(Provided information)

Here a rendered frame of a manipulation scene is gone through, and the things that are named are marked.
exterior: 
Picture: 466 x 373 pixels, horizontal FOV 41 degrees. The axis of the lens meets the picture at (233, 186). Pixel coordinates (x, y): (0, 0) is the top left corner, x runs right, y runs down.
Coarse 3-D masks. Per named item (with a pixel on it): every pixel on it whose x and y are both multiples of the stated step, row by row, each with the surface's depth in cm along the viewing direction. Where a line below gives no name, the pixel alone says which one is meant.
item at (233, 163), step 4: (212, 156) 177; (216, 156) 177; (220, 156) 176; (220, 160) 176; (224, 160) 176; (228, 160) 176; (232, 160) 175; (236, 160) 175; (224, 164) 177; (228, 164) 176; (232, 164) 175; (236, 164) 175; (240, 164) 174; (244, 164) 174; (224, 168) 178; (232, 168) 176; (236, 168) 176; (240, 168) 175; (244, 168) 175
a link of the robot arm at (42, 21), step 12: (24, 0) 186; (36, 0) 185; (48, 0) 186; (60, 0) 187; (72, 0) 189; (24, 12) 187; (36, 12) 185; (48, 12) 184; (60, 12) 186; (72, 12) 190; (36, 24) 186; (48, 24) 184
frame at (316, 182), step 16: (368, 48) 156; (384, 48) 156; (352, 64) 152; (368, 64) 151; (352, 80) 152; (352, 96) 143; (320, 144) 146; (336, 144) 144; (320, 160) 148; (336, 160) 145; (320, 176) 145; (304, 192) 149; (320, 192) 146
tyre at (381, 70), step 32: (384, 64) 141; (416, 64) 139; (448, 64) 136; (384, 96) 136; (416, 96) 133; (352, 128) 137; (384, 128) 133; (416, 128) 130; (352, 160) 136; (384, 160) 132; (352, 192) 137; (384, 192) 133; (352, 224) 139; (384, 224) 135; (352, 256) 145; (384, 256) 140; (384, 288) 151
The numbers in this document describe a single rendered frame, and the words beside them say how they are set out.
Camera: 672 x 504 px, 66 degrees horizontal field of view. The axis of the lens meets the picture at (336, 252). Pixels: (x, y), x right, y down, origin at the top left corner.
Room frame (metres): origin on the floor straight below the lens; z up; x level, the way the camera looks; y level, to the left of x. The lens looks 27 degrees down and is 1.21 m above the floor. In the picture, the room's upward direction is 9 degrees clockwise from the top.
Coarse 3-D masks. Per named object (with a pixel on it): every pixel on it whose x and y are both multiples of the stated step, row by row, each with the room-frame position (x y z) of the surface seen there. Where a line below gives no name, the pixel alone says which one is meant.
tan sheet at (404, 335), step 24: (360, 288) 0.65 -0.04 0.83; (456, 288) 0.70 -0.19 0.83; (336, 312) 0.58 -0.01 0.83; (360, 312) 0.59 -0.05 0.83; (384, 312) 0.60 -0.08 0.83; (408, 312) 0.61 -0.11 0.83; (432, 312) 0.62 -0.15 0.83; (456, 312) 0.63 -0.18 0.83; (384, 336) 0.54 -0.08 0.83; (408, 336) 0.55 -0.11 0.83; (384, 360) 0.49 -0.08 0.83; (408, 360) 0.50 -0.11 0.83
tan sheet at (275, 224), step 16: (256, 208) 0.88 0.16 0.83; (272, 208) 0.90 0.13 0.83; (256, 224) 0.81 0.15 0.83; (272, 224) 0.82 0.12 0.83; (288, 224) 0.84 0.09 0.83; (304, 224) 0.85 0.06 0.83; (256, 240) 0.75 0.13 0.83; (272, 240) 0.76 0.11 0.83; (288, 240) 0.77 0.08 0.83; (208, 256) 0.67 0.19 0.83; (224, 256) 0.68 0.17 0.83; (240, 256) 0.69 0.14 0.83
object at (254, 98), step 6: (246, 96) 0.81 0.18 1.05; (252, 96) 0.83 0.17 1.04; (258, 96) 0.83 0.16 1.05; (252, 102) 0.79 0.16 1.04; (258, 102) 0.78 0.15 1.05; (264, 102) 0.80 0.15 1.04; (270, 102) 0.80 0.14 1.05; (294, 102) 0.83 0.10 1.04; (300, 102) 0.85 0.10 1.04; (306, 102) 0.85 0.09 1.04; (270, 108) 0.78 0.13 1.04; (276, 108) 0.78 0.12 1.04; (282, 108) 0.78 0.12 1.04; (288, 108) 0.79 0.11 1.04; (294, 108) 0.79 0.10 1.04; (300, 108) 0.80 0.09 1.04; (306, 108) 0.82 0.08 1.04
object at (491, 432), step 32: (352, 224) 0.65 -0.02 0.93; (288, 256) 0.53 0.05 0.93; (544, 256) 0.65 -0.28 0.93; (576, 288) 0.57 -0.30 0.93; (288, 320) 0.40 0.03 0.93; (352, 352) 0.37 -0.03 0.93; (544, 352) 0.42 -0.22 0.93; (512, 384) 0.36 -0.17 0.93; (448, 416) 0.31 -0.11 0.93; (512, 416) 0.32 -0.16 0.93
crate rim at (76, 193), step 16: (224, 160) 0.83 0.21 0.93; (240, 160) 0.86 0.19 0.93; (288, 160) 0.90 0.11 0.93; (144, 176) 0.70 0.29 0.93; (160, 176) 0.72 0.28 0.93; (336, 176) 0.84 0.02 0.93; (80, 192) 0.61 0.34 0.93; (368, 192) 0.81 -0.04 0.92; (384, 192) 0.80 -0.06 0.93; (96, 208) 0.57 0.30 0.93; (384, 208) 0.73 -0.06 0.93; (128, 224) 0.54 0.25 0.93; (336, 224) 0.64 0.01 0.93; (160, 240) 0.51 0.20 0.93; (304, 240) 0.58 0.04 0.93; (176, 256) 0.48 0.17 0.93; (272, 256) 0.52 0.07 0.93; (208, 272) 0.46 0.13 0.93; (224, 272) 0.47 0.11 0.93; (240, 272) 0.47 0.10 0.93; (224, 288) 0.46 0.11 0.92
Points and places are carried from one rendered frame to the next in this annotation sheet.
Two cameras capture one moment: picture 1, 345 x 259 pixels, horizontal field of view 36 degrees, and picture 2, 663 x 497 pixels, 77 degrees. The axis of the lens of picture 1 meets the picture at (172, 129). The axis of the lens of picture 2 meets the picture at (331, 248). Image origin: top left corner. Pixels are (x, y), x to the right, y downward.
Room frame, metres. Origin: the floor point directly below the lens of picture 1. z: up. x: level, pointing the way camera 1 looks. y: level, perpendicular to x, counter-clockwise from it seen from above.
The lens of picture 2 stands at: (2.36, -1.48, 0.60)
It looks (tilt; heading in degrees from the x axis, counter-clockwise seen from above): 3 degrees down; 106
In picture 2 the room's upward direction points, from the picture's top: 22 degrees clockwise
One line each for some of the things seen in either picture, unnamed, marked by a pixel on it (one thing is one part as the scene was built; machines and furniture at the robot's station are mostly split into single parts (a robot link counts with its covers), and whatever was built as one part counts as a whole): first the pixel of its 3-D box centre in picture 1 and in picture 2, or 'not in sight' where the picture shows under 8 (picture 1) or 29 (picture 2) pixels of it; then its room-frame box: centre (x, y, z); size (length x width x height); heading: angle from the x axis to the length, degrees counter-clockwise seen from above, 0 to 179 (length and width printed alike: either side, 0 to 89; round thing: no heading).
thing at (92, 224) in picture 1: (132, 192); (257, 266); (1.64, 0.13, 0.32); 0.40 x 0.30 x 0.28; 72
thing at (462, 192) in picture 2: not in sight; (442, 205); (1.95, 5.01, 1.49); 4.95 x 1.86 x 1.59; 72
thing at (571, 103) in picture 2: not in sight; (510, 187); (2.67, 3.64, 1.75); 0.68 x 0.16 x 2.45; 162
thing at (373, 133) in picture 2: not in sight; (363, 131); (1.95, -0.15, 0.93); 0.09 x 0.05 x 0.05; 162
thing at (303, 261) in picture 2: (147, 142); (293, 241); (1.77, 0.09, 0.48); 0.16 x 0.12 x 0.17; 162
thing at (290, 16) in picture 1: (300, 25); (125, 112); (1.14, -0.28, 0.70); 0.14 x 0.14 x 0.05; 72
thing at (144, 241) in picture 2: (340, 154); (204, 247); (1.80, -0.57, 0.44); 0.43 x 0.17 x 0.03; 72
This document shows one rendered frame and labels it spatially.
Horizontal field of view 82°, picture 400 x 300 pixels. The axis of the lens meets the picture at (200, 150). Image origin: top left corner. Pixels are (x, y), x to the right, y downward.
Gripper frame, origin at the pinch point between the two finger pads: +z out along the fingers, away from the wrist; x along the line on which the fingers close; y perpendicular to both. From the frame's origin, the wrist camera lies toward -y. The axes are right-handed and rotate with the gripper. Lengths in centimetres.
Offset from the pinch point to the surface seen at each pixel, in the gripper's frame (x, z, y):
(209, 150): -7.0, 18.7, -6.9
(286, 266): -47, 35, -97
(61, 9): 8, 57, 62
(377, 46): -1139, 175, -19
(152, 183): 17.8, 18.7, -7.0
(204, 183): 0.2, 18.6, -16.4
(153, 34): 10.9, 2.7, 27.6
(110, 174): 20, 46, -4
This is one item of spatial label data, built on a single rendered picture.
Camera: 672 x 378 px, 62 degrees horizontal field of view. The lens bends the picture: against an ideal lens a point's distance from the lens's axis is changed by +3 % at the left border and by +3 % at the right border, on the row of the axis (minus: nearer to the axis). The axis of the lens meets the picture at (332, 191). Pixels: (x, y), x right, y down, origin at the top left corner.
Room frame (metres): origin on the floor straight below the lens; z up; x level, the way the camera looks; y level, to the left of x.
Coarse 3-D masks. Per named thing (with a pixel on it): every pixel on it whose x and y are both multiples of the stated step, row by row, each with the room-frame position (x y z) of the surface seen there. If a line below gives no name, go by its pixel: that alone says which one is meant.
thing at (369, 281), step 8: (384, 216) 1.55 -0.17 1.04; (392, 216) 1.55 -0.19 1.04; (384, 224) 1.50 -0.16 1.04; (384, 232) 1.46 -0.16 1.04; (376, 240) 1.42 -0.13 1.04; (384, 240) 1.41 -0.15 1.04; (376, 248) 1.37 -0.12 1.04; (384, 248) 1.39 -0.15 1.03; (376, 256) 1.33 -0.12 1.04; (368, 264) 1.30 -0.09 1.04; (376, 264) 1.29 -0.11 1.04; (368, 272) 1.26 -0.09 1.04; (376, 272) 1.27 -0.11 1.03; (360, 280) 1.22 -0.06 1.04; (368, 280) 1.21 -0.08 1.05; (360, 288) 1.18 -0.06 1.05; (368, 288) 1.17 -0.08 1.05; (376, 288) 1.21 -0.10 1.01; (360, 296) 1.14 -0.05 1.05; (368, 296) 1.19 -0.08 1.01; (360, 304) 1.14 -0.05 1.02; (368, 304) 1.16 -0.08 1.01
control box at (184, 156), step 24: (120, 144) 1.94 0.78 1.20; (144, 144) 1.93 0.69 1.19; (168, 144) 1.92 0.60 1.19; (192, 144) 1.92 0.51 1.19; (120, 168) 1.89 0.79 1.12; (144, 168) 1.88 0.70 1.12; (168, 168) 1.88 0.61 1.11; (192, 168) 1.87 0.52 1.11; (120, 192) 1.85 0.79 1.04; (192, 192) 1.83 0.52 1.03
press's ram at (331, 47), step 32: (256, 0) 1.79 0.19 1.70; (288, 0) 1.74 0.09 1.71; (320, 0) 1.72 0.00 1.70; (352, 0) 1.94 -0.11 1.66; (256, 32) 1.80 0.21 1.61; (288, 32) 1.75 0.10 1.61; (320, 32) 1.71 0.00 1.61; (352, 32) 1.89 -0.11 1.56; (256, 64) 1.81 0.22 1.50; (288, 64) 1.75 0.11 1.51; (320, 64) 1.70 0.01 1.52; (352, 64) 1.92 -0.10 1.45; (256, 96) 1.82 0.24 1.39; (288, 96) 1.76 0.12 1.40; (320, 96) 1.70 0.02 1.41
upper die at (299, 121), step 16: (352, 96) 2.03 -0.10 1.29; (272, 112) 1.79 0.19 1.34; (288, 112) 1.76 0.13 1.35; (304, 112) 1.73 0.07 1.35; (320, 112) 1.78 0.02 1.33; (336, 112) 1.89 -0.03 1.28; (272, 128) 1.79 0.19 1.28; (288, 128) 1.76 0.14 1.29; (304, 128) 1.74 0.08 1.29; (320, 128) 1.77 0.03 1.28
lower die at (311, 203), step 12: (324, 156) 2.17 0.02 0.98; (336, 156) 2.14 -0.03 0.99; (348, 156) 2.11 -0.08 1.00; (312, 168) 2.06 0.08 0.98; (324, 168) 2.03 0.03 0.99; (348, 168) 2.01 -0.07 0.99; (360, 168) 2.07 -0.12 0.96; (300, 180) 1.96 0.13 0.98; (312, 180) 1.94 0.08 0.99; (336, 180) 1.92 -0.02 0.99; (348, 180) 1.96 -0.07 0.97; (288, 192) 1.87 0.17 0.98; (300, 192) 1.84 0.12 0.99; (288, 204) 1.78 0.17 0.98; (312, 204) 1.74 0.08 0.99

(Problem) Every line above from the line with "Picture: 466 x" to the line with "The numbers in" is wanted, ends included; write them out exactly and add no other line.

(Reply to the task)
Picture: 466 x 373 pixels, horizontal FOV 41 degrees. The axis of the lens meets the picture at (233, 186). Pixel coordinates (x, y): (0, 0) is the top left corner, x runs right, y runs down.
Coarse 3-D masks. Per named item (with a pixel on it): every pixel on it whose x and y are both multiples of the stated step, row by row, each with the surface's depth in cm along the viewing direction. Where a line below gives no name, the pixel alone says which one is meant.
item at (233, 163), step 4: (212, 156) 177; (216, 156) 177; (220, 156) 176; (220, 160) 176; (224, 160) 176; (228, 160) 176; (232, 160) 175; (236, 160) 175; (224, 164) 177; (228, 164) 176; (232, 164) 175; (236, 164) 175; (240, 164) 174; (244, 164) 174; (224, 168) 178; (232, 168) 176; (236, 168) 176; (240, 168) 175; (244, 168) 175
a link of the robot arm at (42, 21), step 12: (24, 0) 186; (36, 0) 185; (48, 0) 186; (60, 0) 187; (72, 0) 189; (24, 12) 187; (36, 12) 185; (48, 12) 184; (60, 12) 186; (72, 12) 190; (36, 24) 186; (48, 24) 184
frame at (316, 182), step 16: (368, 48) 156; (384, 48) 156; (352, 64) 152; (368, 64) 151; (352, 80) 152; (352, 96) 143; (320, 144) 146; (336, 144) 144; (320, 160) 148; (336, 160) 145; (320, 176) 145; (304, 192) 149; (320, 192) 146
tyre at (381, 70), step 32: (384, 64) 141; (416, 64) 139; (448, 64) 136; (384, 96) 136; (416, 96) 133; (352, 128) 137; (384, 128) 133; (416, 128) 130; (352, 160) 136; (384, 160) 132; (352, 192) 137; (384, 192) 133; (352, 224) 139; (384, 224) 135; (352, 256) 145; (384, 256) 140; (384, 288) 151
The numbers in this document describe a single rendered frame, and the words beside them say how they are set out.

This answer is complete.